Being a middle class parent wanting to do the best job of mothering my first-born I took to
this task with gusto. I knew you shouldn’t do your child’s homework but also that parents involved
and engaged with their child’s education encouraged the best in school outcomes.
I proudly sent him to school with an egg carton. Then he told me that Lucy and Stevie* didn’t have a carton
as they didn’t eat eggs or their mother (shock horror) forgot. I started collecting things in anticipation of homework projects and the second child who would follow three years later.
But now I have a problem. My youngest child is now in year 6, admittedly the last year when home sourced
craft materials will be required, requested or indeed, desired. In fact the ubiquitous $2 shops
mean any manner of previously homemade items (cards, Easter egg collecting baskets, toy binoculars
– my own favorite from the Play School “Useful Box”) can be purchased with a minimum outlay of
time and money and the added cache of having something new and trendy to take to school.
“Emma’s mum bought her shiny, sparkly poms poms! I don’t want to take the crooked ones you cut
from crepe paper even though you stayed up half the night cutting them.” You and I both know
that Emma’s mum probably spent less than I did – have you seen the price of crepe paper lately?
No more Easter hat parades or Book Week costumes or home-based projects of any magnitude (our
school heavily encouraged these items be made from “found” items – a nicely worded re-branding of
I will have to start culling. But no, my inner conservation warrior protests, there are so many presents
I could make myself! Yes me. So I have started to collect recipes and articles on making jams and bath salts to fill
up my many glass jars, re-fashioned nice boxes and perfume packaging into holders of pencils and
make-up brushes. My boys have matching Lindt chocolate containers in the bathroom.

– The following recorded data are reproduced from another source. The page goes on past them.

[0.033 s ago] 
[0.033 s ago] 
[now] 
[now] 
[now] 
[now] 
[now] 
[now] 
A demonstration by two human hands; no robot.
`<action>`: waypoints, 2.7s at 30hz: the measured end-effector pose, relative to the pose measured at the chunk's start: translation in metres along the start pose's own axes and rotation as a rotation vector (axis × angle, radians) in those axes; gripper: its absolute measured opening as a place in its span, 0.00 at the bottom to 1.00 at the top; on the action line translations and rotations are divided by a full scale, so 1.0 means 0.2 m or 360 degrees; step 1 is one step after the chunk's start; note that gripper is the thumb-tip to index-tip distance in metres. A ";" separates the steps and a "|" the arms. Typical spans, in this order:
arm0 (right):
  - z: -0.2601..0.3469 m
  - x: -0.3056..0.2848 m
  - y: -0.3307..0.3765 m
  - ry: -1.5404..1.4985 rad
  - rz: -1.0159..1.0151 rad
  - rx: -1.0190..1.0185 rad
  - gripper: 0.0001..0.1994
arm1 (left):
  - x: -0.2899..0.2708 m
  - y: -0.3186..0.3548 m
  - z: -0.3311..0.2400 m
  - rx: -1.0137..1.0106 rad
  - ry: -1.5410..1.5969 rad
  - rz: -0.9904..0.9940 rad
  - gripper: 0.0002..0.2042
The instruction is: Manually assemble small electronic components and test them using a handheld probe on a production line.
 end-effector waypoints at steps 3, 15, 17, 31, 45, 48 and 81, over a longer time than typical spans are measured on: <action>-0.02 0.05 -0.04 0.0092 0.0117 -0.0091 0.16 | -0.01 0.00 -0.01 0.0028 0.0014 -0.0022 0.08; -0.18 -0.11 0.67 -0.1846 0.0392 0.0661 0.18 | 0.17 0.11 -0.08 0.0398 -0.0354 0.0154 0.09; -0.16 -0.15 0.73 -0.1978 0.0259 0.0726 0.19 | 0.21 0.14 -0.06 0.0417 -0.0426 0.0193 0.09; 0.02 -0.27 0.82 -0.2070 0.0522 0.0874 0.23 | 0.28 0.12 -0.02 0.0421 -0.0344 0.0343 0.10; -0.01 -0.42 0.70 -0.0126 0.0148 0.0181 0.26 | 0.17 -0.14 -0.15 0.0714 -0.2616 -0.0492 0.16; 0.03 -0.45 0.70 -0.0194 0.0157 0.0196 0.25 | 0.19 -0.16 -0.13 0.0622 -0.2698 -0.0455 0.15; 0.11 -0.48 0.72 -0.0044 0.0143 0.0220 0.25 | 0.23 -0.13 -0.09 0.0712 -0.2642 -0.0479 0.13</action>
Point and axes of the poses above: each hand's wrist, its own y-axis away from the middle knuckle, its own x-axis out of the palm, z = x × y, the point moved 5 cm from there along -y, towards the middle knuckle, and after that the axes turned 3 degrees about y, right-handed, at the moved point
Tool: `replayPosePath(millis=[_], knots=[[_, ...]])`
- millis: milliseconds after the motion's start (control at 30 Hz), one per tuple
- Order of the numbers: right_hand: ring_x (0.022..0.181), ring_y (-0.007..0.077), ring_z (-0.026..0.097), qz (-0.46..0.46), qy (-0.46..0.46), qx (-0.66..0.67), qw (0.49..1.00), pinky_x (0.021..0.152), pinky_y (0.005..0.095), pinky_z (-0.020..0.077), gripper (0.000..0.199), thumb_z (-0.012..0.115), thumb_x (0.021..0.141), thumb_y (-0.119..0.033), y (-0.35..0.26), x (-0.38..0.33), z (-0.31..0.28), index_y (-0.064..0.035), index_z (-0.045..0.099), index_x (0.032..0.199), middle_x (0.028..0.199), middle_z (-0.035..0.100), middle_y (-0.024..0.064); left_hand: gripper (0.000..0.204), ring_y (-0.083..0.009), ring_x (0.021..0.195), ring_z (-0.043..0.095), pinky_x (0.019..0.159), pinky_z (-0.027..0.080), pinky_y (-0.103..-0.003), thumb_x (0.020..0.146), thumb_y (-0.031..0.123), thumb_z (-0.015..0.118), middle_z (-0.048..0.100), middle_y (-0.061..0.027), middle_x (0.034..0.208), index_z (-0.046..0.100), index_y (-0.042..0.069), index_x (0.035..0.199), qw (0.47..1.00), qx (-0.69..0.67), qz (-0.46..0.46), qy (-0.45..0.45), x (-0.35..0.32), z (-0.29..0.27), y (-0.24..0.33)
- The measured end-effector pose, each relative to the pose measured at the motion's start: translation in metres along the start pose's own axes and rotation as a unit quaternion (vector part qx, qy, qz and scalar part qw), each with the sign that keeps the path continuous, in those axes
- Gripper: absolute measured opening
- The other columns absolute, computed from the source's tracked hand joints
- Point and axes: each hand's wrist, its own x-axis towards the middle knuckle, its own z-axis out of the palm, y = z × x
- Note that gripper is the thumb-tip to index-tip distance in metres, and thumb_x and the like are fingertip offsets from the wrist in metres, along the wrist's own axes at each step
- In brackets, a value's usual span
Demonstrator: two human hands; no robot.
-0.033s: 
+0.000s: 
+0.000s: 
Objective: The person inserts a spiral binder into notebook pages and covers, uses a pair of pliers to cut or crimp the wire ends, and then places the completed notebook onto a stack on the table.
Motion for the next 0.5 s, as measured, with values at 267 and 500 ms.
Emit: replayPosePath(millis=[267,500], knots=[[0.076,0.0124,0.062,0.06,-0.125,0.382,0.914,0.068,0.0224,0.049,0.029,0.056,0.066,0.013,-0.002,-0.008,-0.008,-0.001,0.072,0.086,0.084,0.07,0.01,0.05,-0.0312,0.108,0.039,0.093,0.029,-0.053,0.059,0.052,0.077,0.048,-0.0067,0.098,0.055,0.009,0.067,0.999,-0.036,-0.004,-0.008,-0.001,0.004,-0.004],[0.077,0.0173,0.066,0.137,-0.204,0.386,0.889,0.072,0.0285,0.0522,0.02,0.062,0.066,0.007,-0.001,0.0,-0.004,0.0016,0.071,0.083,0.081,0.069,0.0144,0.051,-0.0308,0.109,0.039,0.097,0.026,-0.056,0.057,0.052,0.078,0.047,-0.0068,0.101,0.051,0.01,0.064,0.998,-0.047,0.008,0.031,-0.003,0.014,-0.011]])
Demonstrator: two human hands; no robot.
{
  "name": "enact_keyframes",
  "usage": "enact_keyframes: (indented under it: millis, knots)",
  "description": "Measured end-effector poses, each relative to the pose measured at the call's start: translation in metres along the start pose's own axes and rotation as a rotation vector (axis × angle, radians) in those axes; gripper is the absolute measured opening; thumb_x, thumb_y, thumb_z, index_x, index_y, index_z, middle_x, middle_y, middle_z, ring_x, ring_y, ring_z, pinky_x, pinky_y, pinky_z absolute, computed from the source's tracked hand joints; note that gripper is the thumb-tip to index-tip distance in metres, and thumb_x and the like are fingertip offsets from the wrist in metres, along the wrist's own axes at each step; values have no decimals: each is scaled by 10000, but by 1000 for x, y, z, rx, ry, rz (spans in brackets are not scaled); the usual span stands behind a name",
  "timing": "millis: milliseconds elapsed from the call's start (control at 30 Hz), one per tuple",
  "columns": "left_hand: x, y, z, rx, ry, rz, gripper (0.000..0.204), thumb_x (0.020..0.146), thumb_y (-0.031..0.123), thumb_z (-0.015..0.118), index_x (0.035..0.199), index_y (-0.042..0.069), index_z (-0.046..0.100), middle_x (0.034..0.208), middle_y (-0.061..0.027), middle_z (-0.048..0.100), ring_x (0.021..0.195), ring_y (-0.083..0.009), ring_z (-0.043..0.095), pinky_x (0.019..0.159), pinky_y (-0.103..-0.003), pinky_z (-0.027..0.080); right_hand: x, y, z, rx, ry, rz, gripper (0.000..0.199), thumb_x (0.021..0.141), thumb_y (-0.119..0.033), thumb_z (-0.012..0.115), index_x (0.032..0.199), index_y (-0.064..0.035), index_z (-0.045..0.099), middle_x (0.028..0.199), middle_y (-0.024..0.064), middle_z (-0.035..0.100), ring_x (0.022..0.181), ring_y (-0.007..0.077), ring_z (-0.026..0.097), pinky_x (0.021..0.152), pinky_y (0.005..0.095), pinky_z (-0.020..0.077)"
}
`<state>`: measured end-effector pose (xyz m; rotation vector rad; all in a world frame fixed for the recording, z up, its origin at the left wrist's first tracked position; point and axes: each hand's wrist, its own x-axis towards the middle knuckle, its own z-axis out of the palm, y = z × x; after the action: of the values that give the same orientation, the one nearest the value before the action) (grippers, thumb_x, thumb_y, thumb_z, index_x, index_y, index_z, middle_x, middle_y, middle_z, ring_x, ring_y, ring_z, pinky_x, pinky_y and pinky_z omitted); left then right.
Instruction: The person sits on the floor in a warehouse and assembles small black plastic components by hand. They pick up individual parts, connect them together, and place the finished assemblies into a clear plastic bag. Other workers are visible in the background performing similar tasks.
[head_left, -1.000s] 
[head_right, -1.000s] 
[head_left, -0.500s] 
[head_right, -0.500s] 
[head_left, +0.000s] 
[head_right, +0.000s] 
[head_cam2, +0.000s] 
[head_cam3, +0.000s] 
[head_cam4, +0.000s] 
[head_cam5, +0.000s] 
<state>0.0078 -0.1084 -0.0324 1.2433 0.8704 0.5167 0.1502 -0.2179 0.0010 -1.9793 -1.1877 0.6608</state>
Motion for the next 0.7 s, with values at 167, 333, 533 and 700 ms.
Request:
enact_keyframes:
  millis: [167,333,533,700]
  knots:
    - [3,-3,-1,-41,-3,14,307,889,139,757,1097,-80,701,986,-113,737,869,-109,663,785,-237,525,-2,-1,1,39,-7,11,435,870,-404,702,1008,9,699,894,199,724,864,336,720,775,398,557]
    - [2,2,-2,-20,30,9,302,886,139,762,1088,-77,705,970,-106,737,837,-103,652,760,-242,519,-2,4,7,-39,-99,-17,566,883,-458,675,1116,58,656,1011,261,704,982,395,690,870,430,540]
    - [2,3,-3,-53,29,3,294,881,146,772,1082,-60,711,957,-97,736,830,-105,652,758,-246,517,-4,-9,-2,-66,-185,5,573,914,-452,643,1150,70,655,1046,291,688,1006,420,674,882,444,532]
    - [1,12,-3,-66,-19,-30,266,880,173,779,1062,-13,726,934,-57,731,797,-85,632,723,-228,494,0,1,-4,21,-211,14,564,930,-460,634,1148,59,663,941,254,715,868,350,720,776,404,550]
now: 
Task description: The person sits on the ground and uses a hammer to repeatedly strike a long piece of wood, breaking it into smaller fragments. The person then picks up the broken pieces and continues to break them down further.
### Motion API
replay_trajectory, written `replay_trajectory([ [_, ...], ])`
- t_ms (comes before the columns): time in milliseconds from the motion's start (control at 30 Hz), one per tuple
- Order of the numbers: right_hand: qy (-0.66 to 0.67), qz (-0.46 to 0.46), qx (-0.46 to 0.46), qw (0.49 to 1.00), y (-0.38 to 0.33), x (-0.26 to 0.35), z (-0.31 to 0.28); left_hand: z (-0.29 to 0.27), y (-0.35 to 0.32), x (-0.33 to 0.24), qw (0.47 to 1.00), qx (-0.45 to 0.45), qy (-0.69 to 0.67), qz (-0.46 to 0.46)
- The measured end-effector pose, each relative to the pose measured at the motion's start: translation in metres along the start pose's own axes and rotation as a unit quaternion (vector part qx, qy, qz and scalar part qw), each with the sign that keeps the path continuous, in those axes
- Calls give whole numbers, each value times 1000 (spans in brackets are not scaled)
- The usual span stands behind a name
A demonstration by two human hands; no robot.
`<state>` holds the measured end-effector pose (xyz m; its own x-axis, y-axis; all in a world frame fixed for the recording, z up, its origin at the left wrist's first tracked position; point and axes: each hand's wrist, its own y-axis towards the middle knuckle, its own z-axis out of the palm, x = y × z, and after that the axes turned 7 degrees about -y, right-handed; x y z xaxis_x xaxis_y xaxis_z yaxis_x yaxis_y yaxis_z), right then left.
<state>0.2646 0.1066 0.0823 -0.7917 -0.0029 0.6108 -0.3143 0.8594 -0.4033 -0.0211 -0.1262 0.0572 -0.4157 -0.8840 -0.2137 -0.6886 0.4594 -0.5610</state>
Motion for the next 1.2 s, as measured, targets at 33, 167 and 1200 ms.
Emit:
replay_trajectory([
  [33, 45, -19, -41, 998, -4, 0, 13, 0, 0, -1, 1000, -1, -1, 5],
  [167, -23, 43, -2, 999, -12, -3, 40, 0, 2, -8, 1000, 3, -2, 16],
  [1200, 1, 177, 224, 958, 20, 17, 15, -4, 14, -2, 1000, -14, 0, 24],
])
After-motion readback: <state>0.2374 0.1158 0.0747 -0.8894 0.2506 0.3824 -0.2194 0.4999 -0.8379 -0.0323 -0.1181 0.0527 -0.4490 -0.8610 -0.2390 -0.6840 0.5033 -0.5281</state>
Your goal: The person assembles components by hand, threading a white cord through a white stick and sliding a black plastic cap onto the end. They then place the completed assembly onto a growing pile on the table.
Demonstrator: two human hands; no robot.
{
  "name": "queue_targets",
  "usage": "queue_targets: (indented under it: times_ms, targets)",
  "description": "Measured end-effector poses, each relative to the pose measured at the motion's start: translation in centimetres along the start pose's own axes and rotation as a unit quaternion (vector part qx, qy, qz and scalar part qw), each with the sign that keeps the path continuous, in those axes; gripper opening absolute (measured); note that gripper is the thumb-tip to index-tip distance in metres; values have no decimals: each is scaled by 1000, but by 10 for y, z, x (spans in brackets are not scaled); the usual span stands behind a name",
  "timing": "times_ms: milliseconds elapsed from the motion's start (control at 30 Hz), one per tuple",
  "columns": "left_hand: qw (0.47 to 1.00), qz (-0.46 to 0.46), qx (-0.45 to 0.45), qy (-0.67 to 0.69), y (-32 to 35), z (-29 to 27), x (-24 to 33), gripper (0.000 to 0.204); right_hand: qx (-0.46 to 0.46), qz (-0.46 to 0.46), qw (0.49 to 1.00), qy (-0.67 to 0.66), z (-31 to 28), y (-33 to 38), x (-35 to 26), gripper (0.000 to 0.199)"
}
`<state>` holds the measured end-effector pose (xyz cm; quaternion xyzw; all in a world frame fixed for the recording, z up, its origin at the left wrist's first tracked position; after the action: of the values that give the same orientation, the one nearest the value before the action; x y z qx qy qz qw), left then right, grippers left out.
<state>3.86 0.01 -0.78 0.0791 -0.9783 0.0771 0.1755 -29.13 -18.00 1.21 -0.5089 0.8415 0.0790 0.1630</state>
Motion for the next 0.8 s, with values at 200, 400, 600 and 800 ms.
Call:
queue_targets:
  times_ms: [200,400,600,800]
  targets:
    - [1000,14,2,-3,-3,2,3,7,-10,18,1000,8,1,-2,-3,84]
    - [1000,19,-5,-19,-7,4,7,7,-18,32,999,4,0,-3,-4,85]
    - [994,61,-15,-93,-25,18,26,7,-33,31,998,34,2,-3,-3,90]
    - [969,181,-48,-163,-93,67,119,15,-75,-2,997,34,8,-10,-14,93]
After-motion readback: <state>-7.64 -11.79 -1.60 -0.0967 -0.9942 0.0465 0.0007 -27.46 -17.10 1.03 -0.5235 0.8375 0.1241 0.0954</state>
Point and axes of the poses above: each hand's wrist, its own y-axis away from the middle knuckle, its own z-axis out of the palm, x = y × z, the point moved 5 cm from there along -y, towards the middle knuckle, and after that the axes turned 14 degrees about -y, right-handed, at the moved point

I now collect all sorts of packaging simply because it looks nice and/or useful.
But it’s getting out of control and taking over my kitchen. After long spilling out of the
kids crafts cupboard (where I’m still storing fabric scraps, cardboard, interesting plastic
tubs, origami paper and millions of stickers accumulated over the years), it’s now
spread to the hard to reach cupboard above the range hood in the kitchen. Glass
bottles and jars of every size, ice cream containers, large yoghurt containers and
anything else that looks too useful to throw out. I can’t, and don’t want, to make jam
and bath salts all the time.
That’s where I seem to have come unstuck. I see a use in just about everything now.
Well, if I’m not collecting for my own use then it’s for others. For my niece’s daycare;
for the ladies at church and school who make craft items for fetes; for other people
making jam for fetes. Thank God for fetes!
I got addicted to that self-satisfied feeling when, at the last minute, I was able to
produce a small perfectly shaped plastic cap for Ned Kelly’s helmet in a school project.
I had the perfect item. I was the perfect mother.
I think I might have a problem.
(*Names changed to protect the forgetful.)